▶ [What you have to do] The data below should be repeated exactly and in full.

BEGIN

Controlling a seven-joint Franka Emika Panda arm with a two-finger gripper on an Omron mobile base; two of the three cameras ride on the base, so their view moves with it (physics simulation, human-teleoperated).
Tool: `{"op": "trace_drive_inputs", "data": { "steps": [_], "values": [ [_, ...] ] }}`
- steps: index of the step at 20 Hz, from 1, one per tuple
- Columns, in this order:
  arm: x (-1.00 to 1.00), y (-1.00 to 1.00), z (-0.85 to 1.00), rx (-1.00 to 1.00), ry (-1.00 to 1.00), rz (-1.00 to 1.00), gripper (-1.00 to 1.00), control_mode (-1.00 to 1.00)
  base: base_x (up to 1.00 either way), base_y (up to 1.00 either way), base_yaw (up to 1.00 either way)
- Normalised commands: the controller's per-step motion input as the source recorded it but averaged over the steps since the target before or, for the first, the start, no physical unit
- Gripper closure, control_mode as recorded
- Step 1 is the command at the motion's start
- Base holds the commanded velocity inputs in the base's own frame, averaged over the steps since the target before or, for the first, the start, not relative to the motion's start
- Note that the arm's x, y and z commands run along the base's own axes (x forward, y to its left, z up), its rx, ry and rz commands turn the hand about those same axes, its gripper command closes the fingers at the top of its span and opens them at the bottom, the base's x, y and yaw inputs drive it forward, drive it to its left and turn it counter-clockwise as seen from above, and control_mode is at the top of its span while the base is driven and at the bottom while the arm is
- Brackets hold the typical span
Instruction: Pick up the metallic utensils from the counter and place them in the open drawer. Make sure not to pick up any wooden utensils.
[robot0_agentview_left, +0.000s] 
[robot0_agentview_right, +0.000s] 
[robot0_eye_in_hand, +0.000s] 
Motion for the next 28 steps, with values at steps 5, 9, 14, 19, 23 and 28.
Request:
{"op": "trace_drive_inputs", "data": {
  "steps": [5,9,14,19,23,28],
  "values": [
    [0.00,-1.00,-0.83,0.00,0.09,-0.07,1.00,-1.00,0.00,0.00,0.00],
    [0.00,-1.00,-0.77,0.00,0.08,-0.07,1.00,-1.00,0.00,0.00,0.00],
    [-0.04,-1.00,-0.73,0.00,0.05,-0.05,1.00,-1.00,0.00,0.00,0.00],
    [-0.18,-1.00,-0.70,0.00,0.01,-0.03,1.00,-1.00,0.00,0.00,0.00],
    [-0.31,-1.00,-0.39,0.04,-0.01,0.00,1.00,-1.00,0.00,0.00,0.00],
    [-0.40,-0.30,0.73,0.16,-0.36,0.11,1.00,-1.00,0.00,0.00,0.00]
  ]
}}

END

▶ [Output]
Controlling a seven-joint Franka Emika Panda arm with a two-finger gripper on an Omron mobile base; two of the three cameras ride on the base, so their view moves with it (physics simulation, human-teleoperated).
Tool: `{"op": "trace_drive_inputs", "data": { "steps": [_], "values": [ [_, ...] ] }}`
- steps: index of the step at 20 Hz, from 1, one per tuple
- Columns, in this order:
  arm: x (-1.00 to 1.00), y (-1.00 to 1.00), z (-0.85 to 1.00), rx (-1.00 to 1.00), ry (-1.00 to 1.00), rz (-1.00 to 1.00), gripper (-1.00 to 1.00), control_mode (-1.00 to 1.00)
  base: base_x (up to 1.00 either way), base_y (up to 1.00 either way), base_yaw (up to 1.00 either way)
- Normalised commands: the controller's per-step motion input as the source recorded it but averaged over the steps since the target before or, for the first, the start, no physical unit
- Gripper closure, control_mode as recorded
- Step 1 is the command at the motion's start
- Base holds the commanded velocity inputs in the base's own frame, averaged over the steps since the target before or, for the first, the start, not relative to the motion's start
- Note that the arm's x, y and z commands run along the base's own axes (x forward, y to its left, z up), its rx, ry and rz commands turn the hand about those same axes, its gripper command closes the fingers at the top of its span and opens them at the bottom, the base's x, y and yaw inputs drive it forward, drive it to its left and turn it counter-clockwise as seen from above, and control_mode is at the top of its span while the base is driven and at the bottom while the arm is
- Brackets hold the typical span
Instruction: Pick up the metallic utensils from the counter and place them in the open drawer. Make sure not to pick up any wooden utensils.
[robot0_agentview_left, +0.000s] 
[robot0_agentview_right, +0.000s] 
[robot0_eye_in_hand, +0.000s] 
Motion for the next 28 steps, with values at steps 5, 9, 14, 19, 23 and 28.
Request:
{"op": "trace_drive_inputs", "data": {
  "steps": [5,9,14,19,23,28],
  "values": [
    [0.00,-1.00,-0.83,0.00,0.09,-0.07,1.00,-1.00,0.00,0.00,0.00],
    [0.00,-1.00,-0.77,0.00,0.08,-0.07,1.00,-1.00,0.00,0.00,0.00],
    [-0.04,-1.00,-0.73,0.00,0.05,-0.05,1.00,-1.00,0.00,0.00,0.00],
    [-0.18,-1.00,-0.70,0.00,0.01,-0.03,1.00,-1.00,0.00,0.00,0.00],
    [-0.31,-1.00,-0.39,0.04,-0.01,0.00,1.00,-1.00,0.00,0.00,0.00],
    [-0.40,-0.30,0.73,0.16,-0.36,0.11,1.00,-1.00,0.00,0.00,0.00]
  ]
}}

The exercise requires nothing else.